Três prazos organizam o resto. Havendo cláusula e maioria, a reunião ou assembleia precisa ser especialmente convocada, com a exclusão na ordem do dia e ciência ao acusado com folga para preparar defesa. Assinada a alteração contratual, correm trinta dias para o arquivamento na Junta Comercial, sob pena de os efeitos deixarem de retroagir à assinatura.

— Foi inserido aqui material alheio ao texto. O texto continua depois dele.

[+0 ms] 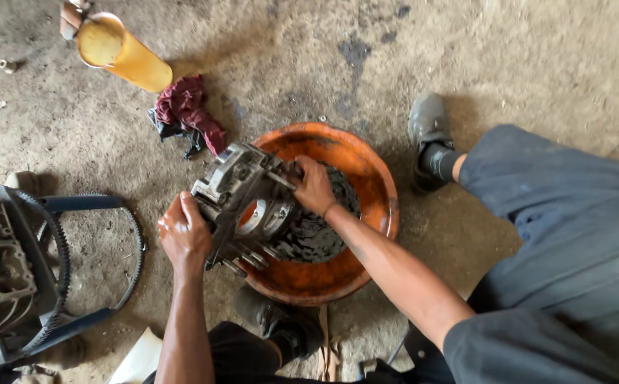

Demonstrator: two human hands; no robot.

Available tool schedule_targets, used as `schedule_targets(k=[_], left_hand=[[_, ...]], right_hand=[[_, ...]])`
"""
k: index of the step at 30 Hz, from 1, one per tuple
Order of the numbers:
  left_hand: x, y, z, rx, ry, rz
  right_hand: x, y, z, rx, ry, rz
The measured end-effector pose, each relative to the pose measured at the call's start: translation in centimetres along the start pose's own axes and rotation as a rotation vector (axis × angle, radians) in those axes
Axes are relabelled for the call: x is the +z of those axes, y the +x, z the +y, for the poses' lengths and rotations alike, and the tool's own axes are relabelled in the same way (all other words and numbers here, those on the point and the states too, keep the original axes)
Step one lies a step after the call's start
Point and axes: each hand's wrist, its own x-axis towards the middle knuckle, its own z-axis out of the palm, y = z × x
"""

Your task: The person scrubs a metal engine component with a cloth inside an orange basin filled with dark liquid. They repeatedly dip the cloth, wipe the part, and rotate it to clean different surfaces.

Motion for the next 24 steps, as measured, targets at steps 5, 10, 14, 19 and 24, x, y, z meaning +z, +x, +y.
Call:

E, a partir da averbação, corre o prazo de dois anos do art. 1.032 durante o qual o excluído ainda responde por obrigações sociais.

Não havendo cláusula, a reunião não resolve — e convocá-la assim mesmo entrega ao outro lado, de graça, o aviso de que ele está prestes a ser afastado. A leitura do contrato vem antes de qualquer conversa, e a escolha entre notificar, negociar a saída ou ajuizar a dissolução parcial se toma com a pasta já montada.

Perguntas frequentes

Dá para excluir um sócio sem entrar com ação judicial?

Depende do contrato social. O art. 1.085 do Código Civil só admite a exclusão extrajudicial quando o contrato prevê a exclusão por justa causa, e ainda exige maioria representativa de mais da metade do capital, atos de inegável gravidade e risco à continuidade da empresa. Sem a cláusula, o caminho é a ação de dissolução parcial, que o art. 600, V, do CPC autoriza a própria sociedade a propor nos casos em que a lei não permite a exclusão extrajudicial.

Briga entre sócios é justa causa para excluir alguém?

O STJ decidiu que a simples alegação de quebra da affectio societatis não basta: é preciso demonstrar a justa causa, comprovando o inadimplemento do dever de colaboração e especificando os atos que prejudicaram o fim social (REsp 1.129.222-PR, Terceira Turma, 2011). O Enunciado 67 da I Jornada de Direito Civil vai na mesma linha. O que se leva à reunião ou ao processo são fatos datados e documentados, não o histórico do desentendimento.

A empresa tem só dois sócios. Muda alguma coisa?

Muda o procedimento. Desde a Lei 13.792, de 3 de janeiro de 2019, o parágrafo único do art. 1.085 dispensa a reunião ou assembleia especialmente convocada quando há apenas dois sócios na sociedade. Os requisitos de fundo continuam de pé: cláusula no contrato social, atos de inegável gravidade e risco à continuidade da empresa. O Enunciado 17 da I Jornada de Direito Comercial admite essa exclusão pelo titular de mais da metade do capital.

Excluído o sócio, quando a empresa deixa de dividir passivo com ele?

Não é na deliberação, é no registro: o art. 1.086 do Código Civil remete a exclusão aos arts. 1.031 e 1.032, e é a averbação da alteração contratual que abre o prazo de dois anos de responsabilidade residual do excluído. Enquanto a averbação não é requerida, ele permanece exposto também às obrigações contraídas depois de afastado — e a sociedade segue aparecendo, perante terceiros, com uma composição que já não tem.